Темная вода (Кент) - страница 190

— Расскажите мне, — обратился обвинитель к констеблю, — в каком состоянии находилась Энн Роух, когда вы ее арестовывали?

— Войдя в дом, я застал подсудимую на четвереньках. Она выгребала золу из очага. Я решил, что женщина не в себе, и сказал: «Энн Роух, знаешь ли ты, зачем я здесь?» Она не ответила. Я сообщил ей, что у меня имеется предписание арестовать ее, и спросил, известно ли ей, где находится тело Михяла Келлигера, так как она обвиняется в том, что утром утопила его. Она ответила: «Добрые соседи забрали Михяла и оставили вместо него фэйри», и только когда я спросил, где тело фэйри, она отвела меня к месту захоронения.

— Где обнаружили тело?

— В безлюдном месте, которое местные зовут Дударевой Могилой. Тело зарыли неглубоко. Оно отчасти проглядывало из земли.

— Подсудимая выглядела огорченной?

Констебль откашлялся.

— Мне показалось, ее удивил арест миссис Лихи. И она спросила, не было ли при ней маленького мальчика. Когда я поинтересовался, какого мальчика имеет она в виду, Энн Роух ответила: «Михяла Келлигера».

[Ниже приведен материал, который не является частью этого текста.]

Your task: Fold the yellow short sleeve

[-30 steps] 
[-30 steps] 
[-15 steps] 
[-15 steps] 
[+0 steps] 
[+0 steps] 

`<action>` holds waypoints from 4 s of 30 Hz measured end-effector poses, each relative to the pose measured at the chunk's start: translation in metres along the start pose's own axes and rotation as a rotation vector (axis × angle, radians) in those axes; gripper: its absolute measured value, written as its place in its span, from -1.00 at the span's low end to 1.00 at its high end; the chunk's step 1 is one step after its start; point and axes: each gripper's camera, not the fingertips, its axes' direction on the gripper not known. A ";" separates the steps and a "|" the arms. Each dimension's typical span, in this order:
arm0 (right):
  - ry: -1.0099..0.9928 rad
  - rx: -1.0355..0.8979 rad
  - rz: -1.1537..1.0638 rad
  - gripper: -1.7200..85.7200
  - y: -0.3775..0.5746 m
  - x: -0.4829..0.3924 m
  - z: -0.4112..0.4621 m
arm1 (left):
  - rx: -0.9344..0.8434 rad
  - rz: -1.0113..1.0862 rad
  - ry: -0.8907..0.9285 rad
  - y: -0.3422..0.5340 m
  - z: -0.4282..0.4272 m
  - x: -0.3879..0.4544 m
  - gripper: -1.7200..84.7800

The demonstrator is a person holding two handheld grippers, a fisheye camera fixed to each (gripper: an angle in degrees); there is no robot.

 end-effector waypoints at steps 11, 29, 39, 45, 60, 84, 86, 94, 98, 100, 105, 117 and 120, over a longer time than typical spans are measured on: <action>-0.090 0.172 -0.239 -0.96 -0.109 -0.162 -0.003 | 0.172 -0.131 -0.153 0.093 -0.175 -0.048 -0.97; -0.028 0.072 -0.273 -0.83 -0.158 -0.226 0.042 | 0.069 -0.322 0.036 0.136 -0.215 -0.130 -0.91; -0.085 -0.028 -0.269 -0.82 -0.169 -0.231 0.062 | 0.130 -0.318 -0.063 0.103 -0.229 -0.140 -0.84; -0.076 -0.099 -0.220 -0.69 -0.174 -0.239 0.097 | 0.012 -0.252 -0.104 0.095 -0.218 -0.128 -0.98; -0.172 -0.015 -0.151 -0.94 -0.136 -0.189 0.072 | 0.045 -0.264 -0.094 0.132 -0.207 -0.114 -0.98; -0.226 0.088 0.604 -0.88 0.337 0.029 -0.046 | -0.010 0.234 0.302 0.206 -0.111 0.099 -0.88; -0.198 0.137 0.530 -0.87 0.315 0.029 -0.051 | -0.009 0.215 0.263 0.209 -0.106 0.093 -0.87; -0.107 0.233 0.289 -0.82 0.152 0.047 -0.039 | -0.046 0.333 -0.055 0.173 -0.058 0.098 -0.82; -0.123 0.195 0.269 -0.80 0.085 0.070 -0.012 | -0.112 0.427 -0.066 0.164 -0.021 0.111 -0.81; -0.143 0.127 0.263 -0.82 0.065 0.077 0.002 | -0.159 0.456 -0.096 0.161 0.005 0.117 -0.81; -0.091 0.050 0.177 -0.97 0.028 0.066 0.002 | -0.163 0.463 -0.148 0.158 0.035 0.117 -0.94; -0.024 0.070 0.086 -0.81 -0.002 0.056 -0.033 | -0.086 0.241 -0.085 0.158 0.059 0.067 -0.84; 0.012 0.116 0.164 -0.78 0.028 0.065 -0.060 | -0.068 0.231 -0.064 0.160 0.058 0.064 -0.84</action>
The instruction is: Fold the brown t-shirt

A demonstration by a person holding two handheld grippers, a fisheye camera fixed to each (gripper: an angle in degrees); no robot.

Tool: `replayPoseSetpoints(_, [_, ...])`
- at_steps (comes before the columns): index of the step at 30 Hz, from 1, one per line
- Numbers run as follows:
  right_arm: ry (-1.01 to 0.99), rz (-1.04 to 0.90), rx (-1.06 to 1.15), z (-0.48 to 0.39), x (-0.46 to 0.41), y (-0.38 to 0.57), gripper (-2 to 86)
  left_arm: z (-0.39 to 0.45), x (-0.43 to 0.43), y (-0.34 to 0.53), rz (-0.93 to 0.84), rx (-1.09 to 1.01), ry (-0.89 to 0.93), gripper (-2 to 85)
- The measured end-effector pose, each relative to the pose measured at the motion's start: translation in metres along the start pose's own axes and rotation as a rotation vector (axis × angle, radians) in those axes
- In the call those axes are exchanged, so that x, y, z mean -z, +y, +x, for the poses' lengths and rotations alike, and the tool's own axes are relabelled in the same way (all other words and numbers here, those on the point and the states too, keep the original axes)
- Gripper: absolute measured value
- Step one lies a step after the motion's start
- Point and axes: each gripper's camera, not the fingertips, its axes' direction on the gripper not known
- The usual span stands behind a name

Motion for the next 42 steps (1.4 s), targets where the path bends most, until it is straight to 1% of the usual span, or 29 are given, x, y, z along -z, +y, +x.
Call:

— Она это сказала после того, как сама же привела вас к месту захоронения и телу убитого?

— Так точно, сэр.

— Было ли что-нибудь еще примечательное в том, как выглядели или вели себя подсудимые во время ареста?

— Одежда миссис Лихи была совершенно мокрой. Насквозь. Из этого мы заключили, что утром она, так или иначе, входила в воду. И пахло от нее речной тиной.

— А одежда Энн Роух тоже была мокрой?

— Нет, сэр. И я подумал, что это странно, учитывая, что обе они — Мэри Клиффорд и миссис Лихи — утверждали, что и она находилась в воде, но потом подсудимая пояснила, что окунала ребенка — подменыша, как она его называла, — сняв с себя одежду.

У Норы ныли все кости. Каждую ночь воображала она свой покинутый дом в долине, слышала скрип двери и видела, как входит в хижину Михял, как ищет ее. Она думала о том, в какой одежде он будет. Во что обрядили его фэйри? Возможно, он явился голым, и она представляла себе, как внук заползает под Мартинову куртку, сворачивается калачиком, ежась от холода на соломенном матрасе или возле остывшего очага, как ждет ее возвращения. Она видела перед собой его круглое личико в окне, воображала, как стоит он во дворе, как ветер шевелит его волосы, а он вглядывается в даль, смотрит, не покажется ли на склоне бабушка, идущая по дороге.

Как же ему, должно быть, страшно, думала она. Очень может быть, что он вернулся и ему страшно. Ведь он же совсем маленький.

А что будет, если ее повесят? Останется ли он в ее хижине, пока она не зарастет травой? Или уйдет, будет бродяжничать, бедный, одинокий, пока не исхудает, не станет похожим на то существо, что бросили они в воду?